Olivia Sofia Claire

Olivia Sofia Claire

Friday, August 12, 2011

I really fucking hate my life

Ok so I live at my parents house with count them, my mom, my dad, every one of my siblings, and all of my children. I am the only one who attempts to clean the house. I am the one who cooks most of the time. No one EVER, EVER tries to help me clean. I also have a very demanding job as well which I'm the only one in the house who has a job. I never get any help and every one of the people I live with are the laziest people I've ever met. But the kicker is everyone wants a handout. Every time I get paid I get monied to death. The Only two people that dont ask me for money is my brother and my dad. I am now broke because i not only had to pay for my daughters school clothes by myself but Ive been having to give money out left and right. I am so tired of having to give away my hard earned money to people who dont deserve it. I need a break and I need one now. I cant take it anymore!

Thursday, August 4, 2011

Being a baby mama is like a badge of honor

Tell my why Brady cant be in my daughters life? Is she not as good as his son? Is it because he thinks she was a mistake?? Sorry to tell you, you inconceivable prick but Olivia is not a mistake and she is worth having in my life. Do you feel that way? I bet not because you see you havent been there for her in her whole six years on this planet. You sat by and let another man be called daddy. And let said man take care of your responsibility. He deserves payment just like Olivia does. You got out of prison and what did you do? You rushed into a relationship and got married and had another kid which, we both know if anything happens to your marriage you wont be there for him either.
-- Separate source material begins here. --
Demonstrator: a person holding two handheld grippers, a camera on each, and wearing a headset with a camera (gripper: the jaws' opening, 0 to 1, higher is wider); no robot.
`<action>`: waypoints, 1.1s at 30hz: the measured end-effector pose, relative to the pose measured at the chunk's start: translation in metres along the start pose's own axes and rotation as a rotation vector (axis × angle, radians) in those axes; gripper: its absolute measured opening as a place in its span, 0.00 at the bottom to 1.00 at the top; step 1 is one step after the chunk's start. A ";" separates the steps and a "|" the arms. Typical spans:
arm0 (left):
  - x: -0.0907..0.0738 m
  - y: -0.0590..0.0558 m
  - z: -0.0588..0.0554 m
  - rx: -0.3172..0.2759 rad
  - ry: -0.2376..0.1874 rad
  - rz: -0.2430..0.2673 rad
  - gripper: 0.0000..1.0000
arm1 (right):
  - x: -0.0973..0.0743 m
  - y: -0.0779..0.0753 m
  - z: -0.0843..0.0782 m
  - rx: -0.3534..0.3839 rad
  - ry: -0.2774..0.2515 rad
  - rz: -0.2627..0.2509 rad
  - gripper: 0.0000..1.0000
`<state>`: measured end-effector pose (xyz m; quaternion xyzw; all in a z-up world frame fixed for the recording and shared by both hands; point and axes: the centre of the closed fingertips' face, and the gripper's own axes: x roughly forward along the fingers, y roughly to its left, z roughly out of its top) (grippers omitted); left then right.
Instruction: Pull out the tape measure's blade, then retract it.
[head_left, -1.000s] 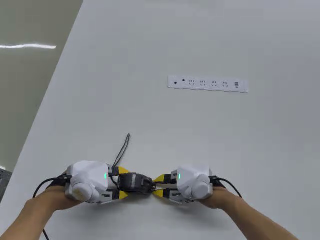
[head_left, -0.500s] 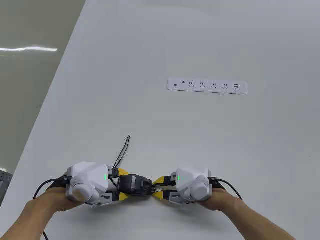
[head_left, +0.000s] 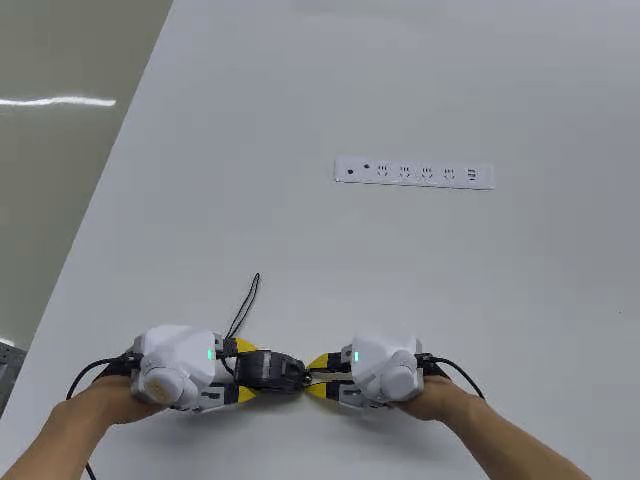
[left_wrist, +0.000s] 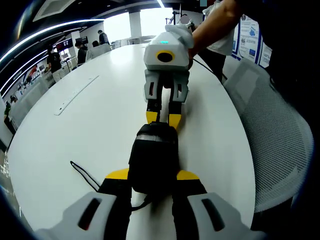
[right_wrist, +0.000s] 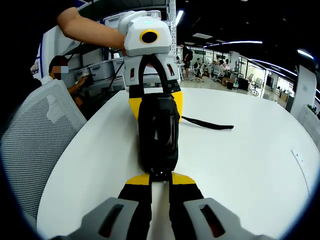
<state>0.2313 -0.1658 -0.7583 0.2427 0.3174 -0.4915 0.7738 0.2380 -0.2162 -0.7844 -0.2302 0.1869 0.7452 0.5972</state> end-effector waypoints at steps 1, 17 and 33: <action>0.000 0.000 0.000 -0.001 -0.001 0.000 0.26 | 0.000 0.000 0.000 0.001 0.000 0.000 0.10; 0.000 0.000 0.000 -0.003 0.004 0.003 0.26 | -0.003 0.001 -0.001 0.002 0.002 0.002 0.10; -0.001 0.000 0.000 -0.005 0.007 0.005 0.26 | -0.011 0.000 -0.004 0.009 0.006 -0.001 0.10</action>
What is your damn problem? What I was good enough to fuck and give a kid now im trash and so is the kid? I dont think so you little prick of misery. I try my hardest to be civil with you but you just keep pushing me and pushing me. Im fed up with deadbeat mother fuckers like you who cant own up to the original responsibility. I didnt ask for this and neither did Olivia but if I remember correctly you are the one who asked for it. I didnt want to get pregnant while I was in college. I wasnt ready to be a parent. The least you could have done was shoulder some of the responsibility but you didnt. You threw me head first into parenthood. I dont regret my daughter she is the best thing i ever did and i hope someday that you can think so too. I would kill somebody for her, I would die for her, I would do anything in my power to give her what I never had. Would you? I bet not. I have given every ounce of my being to taking care of her. You havent so why dont you step up or step aside and let somebody else do it.